Flattening Rust’s learning curve

(corrode.dev)

460 points birdculture | 3 comments | 13 May 25 22:25 UTC | HN request time: 0.867s | source

Show context

sesm ◴[14 May 25 01:11 UTC] No.43979679[source]▶

Is there a concise document that explains major decisions behind Rust language design for those who know C++? Not a newbie tutorial, just straight to the point: why in-place mutability instead of other options, why encourage stack allocation, what problems with C++ does it solve and at what cost, etc.

replies(5): >>43979717 #>>43979806 #>>43980063 #>>43982558 #>>43984758 #

jandrewrogers ◴[14 May 25 02:21 UTC] No.43980063[source]▶

>>43979679 #

Rust has better defaults for types than C++, largely because the C++ defaults came from C. Rust is more ergonomic in this regard. If you designed C++ today, it would likely adopt many of these defaults.

However, for high-performance systems software specifically, objects often have intrinsically ambiguous ownership and lifetimes that are only resolvable at runtime. Rust has a pretty rigid view of such things. In these cases C++ is much more ergonomic because objects with these properties are essentially outside the Rust model.

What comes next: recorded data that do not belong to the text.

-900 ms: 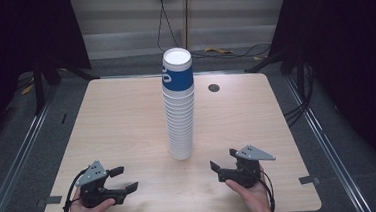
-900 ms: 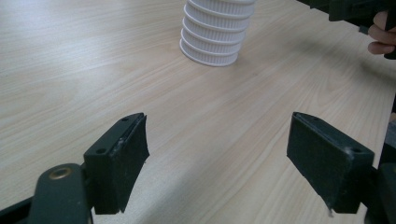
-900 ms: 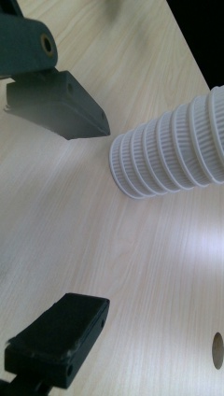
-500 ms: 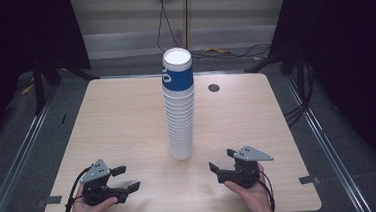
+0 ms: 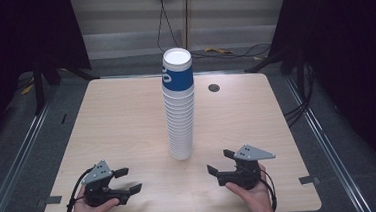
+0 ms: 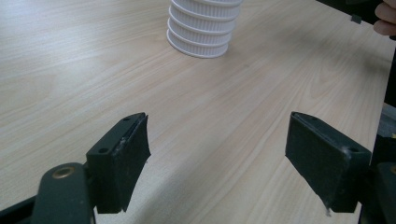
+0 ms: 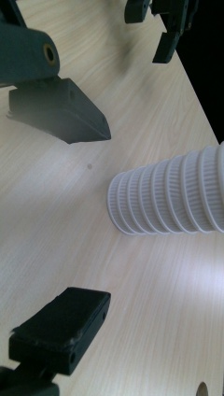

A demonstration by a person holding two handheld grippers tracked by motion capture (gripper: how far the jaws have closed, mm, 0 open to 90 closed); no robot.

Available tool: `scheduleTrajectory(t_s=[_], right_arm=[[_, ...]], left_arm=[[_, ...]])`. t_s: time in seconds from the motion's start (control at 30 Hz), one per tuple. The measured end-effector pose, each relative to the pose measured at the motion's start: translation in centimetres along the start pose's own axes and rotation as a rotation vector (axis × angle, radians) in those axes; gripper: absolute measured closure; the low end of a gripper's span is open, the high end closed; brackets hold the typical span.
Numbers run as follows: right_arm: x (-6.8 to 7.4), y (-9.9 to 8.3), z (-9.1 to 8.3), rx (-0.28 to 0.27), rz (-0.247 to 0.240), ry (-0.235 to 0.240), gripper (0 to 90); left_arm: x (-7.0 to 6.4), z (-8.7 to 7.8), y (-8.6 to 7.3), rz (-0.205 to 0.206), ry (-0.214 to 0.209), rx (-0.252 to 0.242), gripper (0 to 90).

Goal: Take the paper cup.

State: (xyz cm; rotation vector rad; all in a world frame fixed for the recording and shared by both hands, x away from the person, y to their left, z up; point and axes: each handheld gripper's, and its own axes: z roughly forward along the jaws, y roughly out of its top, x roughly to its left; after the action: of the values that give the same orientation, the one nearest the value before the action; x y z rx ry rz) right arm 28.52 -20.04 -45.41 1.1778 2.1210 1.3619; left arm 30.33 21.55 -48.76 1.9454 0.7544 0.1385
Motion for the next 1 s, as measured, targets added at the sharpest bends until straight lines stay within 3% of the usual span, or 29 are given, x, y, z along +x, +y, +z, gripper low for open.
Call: scheduleTrajectory(t_s=[0.1,0.4,0.6,0.7,0.87,1.0], right_arm=[[-0.1,0.6,-0.3,0.012,-0.024,-0.018,21.4],[0.0,2.5,-1.1,-0.024,-0.029,-0.017,25.1],[0.5,4.5,-1.4,-0.051,-0.056,0.012,24.6],[0.8,6.0,-1.8,-0.077,-0.068,0.036,23.9],[0.8,7.0,-1.9,-0.090,-0.070,0.053,23.4],[1.0,8.2,-1.9,-0.102,-0.074,0.079,23.3]], left_arm=[[0.1,-0.2,0.1,0.004,0.002,-0.009,20.9],[-0.1,-0.3,-0.2,0.004,0.009,-0.007,21.3],[-0.6,-0.2,-0.2,0.024,0.006,-0.008,22.2],[-0.7,-0.3,-0.2,0.019,-0.007,-0.048,26.8],[-0.8,-0.1,-0.2,0.019,-0.019,-0.047,22.8],[-0.7,0.1,-0.2,0.026,-0.015,-0.017,21.0]])
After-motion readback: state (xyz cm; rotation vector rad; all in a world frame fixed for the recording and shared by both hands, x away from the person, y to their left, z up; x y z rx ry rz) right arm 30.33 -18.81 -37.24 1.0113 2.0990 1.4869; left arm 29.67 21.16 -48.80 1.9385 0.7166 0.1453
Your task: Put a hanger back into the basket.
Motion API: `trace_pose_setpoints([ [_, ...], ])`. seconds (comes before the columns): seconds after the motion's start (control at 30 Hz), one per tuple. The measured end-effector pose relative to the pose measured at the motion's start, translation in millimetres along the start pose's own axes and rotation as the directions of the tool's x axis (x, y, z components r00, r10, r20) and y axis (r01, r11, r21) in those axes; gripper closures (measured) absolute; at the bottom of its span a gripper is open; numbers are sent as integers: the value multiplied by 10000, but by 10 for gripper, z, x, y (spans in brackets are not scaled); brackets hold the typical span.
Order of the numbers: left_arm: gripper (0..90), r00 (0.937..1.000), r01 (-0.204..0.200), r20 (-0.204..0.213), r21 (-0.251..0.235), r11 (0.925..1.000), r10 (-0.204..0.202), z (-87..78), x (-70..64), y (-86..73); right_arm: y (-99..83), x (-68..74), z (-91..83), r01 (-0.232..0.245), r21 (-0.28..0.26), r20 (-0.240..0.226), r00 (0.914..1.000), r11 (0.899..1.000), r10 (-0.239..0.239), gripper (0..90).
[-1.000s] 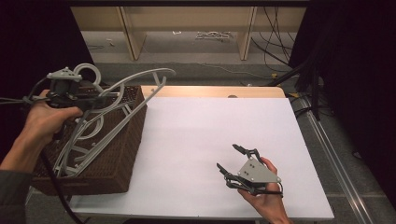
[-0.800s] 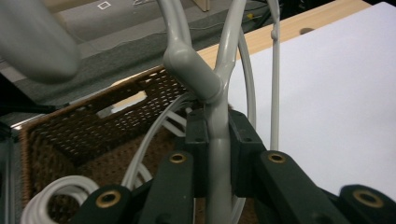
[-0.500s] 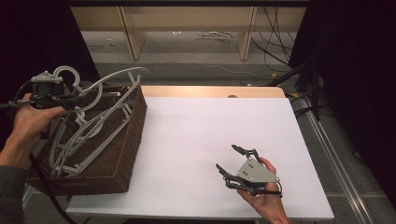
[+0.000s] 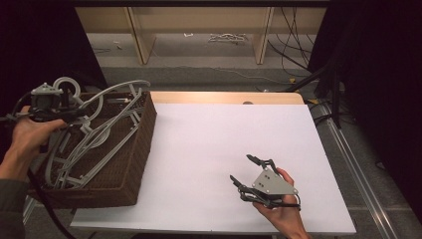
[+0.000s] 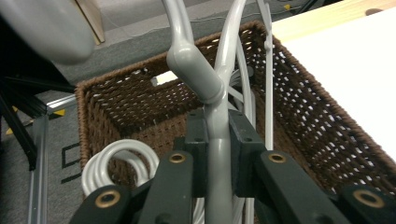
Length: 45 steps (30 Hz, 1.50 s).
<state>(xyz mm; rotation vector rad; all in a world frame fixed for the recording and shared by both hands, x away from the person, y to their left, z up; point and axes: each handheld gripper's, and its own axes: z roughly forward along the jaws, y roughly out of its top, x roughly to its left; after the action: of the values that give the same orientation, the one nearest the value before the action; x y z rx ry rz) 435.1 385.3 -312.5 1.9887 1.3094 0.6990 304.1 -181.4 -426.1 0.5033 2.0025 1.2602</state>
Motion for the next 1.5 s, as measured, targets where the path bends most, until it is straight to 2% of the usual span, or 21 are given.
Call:
trace_pose_setpoints([
  [0.27, 800, 10000, 28, 58, 137, 9999, -29, 68, 52, -149, -1, -2, 5, 30, -9, -20, 10000, 10000, -30, 259],
  [0.4, 800, 10000, 9, -68, 380, 9993, -6, 86, 79, -216, -3, -3, 6, 19, 4, -17, 10000, 10000, -19, 259],
  [0.47, 800, 10000, 22, -15, 467, 9989, -21, 109, 80, -255, -6, 0, 6, 11, -6, 49, 10000, 10000, -11, 259],
  [0.5, 800, 9998, 160, 97, 547, 9984, -166, 118, 70, -273, -7, -1, 6, 15, -4, 50, 10000, 10000, -15, 260],
  [0.63, 800, 9998, 139, 151, 728, 9973, -151, 142, 75, -329, -10, -3, 7, -10, 48, 45, 10000, 10000, 10, 260],
  [0.77, 800, 9995, 226, 185, 683, 9974, -239, 161, 106, -381, -10, -9, 8, 20, 23, 55, 10000, 10000, -20, 259],
  [0.87, 800, 9994, 186, 273, 752, 9970, -207, 187, 101, -415, -17, -10, 9, 32, 55, 61, 10000, 10000, -32, 259],
  [1.0, 798, 9994, -68, 351, 936, 9956, 35, 263, 40, -397, -17, -9, 11, 25, 63, 14, 10000, 10000, -25, 259],
  [1.03, 798, 9995, -97, 300, 1104, 9938, 64, 290, 18, -388, -18, -8, 12, 19, 67, 25, 10000, 10000, -19, 260],
  [1.13, 797, 9990, -156, 430, 1188, 9928, 106, 376, -19, -406, -14, -8, 10, 37, 38, 40, 10000, 10000, -37, 259],
  [1.23, 796, 9996, -110, 269, 1687, 9856, 65, 478, -77, -451, -21, -11, 9, 48, 85, 13, 10000, 10000, -48, 259],
  [1.27, 796, 9996, -186, 245, 2065, 9783, 138, 509, -62, -486, -21, -10, 10, 26, 86, 27, 10000, 10000, -26, 259],
  [1.33, 798, 9996, 224, 123, 1992, 9797, -253, 543, -20, -545, -23, -12, 10, 48, 88, 13, 10000, 9999, -48, 259],
  [1.47, 797, 9990, 446, -97, 2039, 9780, -435, 581, 24, -614, -22, -9, 14, 63, 101, 13, 10000, 9999, -63, 260],
  [1.5, 792, 9991, 406, -183, 2193, 9748, -375, 592, 29, -622, -24, -5, 16, 56, 123, 53, 10000, 9999, -56, 259],
])
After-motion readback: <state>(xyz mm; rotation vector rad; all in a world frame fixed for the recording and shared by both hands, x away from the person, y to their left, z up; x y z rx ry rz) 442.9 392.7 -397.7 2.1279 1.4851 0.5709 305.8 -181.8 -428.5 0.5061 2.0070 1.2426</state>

In my own mental model, Rust is what Java maybe should have been. It makes too many compromises for low-level systems code such that it has poor ergonomics for that use case.

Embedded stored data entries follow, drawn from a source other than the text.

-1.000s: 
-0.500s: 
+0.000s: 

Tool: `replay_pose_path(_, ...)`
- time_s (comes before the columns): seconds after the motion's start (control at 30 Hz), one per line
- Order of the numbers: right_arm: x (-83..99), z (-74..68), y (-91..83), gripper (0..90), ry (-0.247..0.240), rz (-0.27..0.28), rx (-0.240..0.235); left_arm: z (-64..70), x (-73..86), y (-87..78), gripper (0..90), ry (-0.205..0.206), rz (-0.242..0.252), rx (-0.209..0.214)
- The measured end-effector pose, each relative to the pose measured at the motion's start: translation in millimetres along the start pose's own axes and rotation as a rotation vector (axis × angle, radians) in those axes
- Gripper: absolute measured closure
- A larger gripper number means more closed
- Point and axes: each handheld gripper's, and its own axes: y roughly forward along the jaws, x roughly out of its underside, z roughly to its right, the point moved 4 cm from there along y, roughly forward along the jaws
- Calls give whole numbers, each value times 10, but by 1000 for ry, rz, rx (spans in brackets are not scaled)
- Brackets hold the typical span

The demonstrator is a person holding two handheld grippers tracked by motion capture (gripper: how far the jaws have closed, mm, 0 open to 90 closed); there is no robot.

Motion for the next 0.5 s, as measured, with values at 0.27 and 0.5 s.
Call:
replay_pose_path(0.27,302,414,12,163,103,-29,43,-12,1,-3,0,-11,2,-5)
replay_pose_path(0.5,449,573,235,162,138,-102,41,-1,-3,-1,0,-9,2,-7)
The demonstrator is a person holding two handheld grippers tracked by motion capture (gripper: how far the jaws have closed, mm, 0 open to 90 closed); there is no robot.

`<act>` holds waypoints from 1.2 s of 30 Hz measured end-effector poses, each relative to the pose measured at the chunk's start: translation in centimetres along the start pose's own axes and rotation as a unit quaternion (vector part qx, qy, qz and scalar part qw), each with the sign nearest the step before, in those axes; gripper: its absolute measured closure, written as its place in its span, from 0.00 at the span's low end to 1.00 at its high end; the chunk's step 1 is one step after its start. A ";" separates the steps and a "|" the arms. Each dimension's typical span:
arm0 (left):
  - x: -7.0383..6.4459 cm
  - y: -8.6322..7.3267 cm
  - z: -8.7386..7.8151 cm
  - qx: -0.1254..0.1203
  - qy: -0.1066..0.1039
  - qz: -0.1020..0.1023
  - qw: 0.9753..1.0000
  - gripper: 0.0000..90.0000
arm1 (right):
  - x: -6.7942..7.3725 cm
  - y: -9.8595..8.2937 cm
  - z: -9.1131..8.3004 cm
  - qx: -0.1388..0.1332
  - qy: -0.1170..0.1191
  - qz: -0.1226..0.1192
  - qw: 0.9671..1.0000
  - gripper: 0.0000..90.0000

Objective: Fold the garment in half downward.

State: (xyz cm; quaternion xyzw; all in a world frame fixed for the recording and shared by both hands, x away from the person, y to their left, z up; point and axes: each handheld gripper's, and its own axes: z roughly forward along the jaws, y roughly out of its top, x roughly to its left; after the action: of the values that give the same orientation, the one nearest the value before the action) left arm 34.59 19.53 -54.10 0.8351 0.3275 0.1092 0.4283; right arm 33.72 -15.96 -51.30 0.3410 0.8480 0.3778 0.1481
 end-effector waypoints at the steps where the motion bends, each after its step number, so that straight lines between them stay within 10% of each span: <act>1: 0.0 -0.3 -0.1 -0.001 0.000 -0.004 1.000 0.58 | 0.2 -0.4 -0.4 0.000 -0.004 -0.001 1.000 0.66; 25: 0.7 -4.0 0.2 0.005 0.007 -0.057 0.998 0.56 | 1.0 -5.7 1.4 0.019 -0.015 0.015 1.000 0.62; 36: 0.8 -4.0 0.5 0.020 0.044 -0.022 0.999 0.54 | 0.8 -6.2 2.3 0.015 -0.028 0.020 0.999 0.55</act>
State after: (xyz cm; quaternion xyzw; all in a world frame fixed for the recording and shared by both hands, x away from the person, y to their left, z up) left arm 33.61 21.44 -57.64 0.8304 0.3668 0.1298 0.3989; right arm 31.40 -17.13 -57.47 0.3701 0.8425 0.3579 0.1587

replies(3): >>43980292 #>>43980421 #>>43981221 #

Const-me ◴[14 May 25 03:22 UTC] No.43980421[source]▶

>>43980063 #

Interestingly, CPU-bound high-performance systems are also incompatible with Rust’s model. Ownership for them is unambiguous, but Rust has another issue, doesn’t support multiple writeable references of the same memory accessed by multiple CPU cores in parallel.

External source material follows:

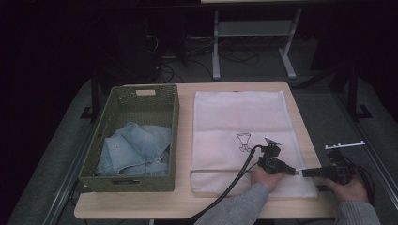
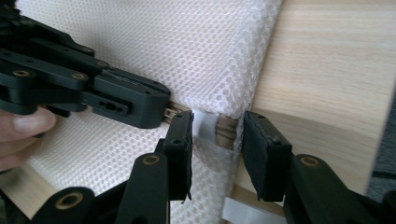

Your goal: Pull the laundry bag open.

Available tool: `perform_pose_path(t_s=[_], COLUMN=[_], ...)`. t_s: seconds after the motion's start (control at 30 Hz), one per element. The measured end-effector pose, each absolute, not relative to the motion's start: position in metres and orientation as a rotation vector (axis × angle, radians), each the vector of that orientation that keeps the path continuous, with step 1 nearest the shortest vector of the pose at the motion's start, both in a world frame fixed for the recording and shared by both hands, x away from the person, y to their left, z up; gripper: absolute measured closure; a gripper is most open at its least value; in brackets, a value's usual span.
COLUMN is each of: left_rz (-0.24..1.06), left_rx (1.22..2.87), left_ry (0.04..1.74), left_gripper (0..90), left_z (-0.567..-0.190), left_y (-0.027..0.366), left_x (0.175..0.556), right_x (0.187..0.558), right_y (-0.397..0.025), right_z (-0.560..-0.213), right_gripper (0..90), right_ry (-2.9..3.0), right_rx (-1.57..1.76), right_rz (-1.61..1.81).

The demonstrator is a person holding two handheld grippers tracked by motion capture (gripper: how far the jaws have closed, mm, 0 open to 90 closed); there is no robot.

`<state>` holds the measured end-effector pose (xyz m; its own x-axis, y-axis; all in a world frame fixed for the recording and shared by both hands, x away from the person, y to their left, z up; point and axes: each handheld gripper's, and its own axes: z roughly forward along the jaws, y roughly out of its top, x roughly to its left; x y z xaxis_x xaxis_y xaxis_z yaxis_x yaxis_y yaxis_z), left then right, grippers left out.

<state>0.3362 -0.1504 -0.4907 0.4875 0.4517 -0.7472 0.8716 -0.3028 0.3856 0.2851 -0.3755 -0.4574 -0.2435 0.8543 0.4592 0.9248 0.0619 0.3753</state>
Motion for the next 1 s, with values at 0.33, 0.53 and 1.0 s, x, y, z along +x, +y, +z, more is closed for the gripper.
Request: perform_pose_path(t_s=[0.33,0.53,1.0], left_rz=[-0.653,-0.629,-0.546], left_rx=[1.936,1.953,2.036], left_ry=[1.089,1.07,1.001], left_gripper=[86.8,87.0,87.5], left_z=[-0.49,-0.484,-0.472], left_y=[-0.151,-0.148,-0.144], left_x=[0.336,0.335,0.329], right_x=[0.284,0.283,0.278], right_y=[-0.363,-0.361,-0.365], right_z=[-0.45,-0.445,-0.439], right_gripper=[79.2,81.5,82.2], right_ry=[-2.268,-2.315,-2.336], right_rx=[-1.808,-1.812,-1.837], right_rz=[-0.95,-0.922,-0.914])
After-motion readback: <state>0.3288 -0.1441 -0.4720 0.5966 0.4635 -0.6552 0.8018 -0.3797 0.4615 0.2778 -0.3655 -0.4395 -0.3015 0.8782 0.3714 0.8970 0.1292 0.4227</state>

A trivial example is multiplication of large square matrices. An implementation needs to leverage all available CPU cores, and a traditional way to do that you’ll find in many BLAS libraries – compute different tiles of the output matrix on different CPU cores. A tile is not a continuous slice of memory, it’s a rectangular segment of a dense 2D array. Storing different tiles of the same matrix in parallel is trivial in C++, very hard in Rust.

replies(2): >>43981043 #>>43982067 #

winrid ◴[14 May 25 05:11 UTC] No.43981043[source]▶

>>43980421 #

Hard in safe rust. you can just use unsafe in that one area and still benefit in most of your application from safe rust.

replies(1): >>43981264 #

Const-me ◴[14 May 25 05:55 UTC] No.43981264[source]▶

>>43981043 #

I don’t use C++ for most of my applications. I only use C++ to build DLLs which implement CPU-bound performance sensitive numeric stuff, and sometimes to consume C++ APIs and third-party libraries.

Most of my applications are written in C#.

C# provides memory safety guarantees very comparable to Rust, other safety guarantees are better (an example is compiler option to convert integer overflows into runtime exceptions), is a higher level language, great and feature-rich standard library, even large projects compile in a few seconds, usable async IO, good quality GUI frameworks… Replacing C# with Rust would not be a benefit.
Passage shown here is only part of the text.